# SURVEY: IF you were going to buy ONE book on chickens...



## northeastfla (Feb 13, 2014)

What would it be???

I am looking for THE be all end all; best practice; well respected; and authoritative book on chickens. It could be of ANY chicken "genre" (raising, breeds, medical issues/health...). What would be the BEST bang for the buck book I could buy? 
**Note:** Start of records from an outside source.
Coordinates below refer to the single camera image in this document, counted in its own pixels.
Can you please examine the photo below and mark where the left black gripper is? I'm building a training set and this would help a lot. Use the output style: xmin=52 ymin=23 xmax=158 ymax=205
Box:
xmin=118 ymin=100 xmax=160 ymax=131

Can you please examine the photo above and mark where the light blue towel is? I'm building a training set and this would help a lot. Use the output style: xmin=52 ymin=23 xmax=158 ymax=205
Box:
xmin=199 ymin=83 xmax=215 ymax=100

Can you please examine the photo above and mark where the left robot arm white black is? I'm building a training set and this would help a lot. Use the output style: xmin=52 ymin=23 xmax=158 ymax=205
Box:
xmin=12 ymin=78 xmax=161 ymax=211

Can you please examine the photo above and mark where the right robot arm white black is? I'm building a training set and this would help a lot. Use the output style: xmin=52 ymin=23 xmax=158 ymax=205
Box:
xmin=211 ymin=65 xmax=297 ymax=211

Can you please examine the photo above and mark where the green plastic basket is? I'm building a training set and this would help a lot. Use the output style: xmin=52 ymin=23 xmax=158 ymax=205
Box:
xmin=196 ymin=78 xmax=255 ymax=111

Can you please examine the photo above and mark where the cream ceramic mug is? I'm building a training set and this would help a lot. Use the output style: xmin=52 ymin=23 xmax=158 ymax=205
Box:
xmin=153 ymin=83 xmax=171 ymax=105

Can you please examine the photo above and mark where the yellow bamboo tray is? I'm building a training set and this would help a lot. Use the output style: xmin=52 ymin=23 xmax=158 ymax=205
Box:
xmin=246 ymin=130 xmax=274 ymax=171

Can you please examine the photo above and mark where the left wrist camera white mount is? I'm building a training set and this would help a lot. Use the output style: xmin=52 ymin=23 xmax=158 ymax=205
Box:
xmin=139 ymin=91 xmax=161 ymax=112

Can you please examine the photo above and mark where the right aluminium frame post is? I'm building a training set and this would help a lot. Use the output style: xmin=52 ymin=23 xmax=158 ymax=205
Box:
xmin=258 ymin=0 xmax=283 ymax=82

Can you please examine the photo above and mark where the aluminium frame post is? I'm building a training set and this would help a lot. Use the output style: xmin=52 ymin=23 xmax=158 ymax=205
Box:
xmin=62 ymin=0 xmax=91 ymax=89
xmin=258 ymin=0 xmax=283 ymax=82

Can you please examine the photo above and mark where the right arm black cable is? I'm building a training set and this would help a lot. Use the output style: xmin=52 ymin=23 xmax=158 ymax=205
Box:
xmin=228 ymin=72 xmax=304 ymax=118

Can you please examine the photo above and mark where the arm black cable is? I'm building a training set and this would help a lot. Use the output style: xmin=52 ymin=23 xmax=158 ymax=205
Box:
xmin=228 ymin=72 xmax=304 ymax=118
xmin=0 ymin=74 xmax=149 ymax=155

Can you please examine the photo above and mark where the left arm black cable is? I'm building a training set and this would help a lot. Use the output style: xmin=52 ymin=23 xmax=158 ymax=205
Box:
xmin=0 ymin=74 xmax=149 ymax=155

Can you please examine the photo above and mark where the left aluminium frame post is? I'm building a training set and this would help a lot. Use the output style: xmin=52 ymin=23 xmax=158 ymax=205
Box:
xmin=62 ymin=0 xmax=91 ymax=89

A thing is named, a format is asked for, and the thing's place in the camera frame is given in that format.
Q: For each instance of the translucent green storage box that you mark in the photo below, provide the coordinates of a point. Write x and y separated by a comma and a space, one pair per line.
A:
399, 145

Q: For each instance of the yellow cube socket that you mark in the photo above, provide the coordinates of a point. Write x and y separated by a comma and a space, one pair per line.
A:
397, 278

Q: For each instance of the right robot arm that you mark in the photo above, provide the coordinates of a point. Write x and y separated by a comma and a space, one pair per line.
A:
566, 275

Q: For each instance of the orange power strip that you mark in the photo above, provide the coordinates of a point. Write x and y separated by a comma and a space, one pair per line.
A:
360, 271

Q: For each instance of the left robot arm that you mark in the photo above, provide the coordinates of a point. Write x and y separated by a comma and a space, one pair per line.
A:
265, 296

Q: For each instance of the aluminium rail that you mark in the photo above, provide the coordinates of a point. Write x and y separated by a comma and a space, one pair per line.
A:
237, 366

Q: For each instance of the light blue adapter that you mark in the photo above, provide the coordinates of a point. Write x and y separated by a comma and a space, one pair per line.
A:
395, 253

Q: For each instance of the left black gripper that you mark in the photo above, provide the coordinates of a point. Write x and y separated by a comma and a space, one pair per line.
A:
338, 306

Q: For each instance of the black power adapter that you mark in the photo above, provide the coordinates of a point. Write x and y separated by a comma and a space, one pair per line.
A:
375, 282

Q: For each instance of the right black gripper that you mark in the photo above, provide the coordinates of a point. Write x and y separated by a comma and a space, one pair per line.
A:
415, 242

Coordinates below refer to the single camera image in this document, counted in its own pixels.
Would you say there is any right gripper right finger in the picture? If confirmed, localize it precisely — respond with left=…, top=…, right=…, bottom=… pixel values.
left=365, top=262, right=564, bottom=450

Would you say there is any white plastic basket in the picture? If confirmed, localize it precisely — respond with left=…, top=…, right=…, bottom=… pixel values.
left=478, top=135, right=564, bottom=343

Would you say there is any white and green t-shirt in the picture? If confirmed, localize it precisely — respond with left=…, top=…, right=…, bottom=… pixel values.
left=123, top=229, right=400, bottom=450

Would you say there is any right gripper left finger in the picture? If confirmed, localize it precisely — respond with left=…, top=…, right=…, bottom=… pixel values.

I have a small backyard flock and some chicks...

Thanks for any help!!!


----------



## hellofromtexas (Feb 16, 2014)

Chickens for dummies if I had to buy one but I would buy more than that.


----------



## matt_kas (Mar 11, 2013)

I recently bought a book called

Sexing baby chicks, game birds, cage birds, and other fowl



I really like it


----------



## picosplace77 (Apr 9, 2014)

The next book i plan to purchase is The Chicken Encyclopedia.


----------



## velocityoflove (Apr 5, 2014)

I'm new to chickens but I recently bought 'Storey's Guide to Raising Chickens' by Gail Damerow and it has had everything so far. From diet ratios to charts on breeds, charts on leg band sizes, npk ratios of chicken manure, anatomy diagrams, charts on identifying predators...the list goes on. I like more science type books than ones with pictures so maybe it's just me but this book is fantastic.


----------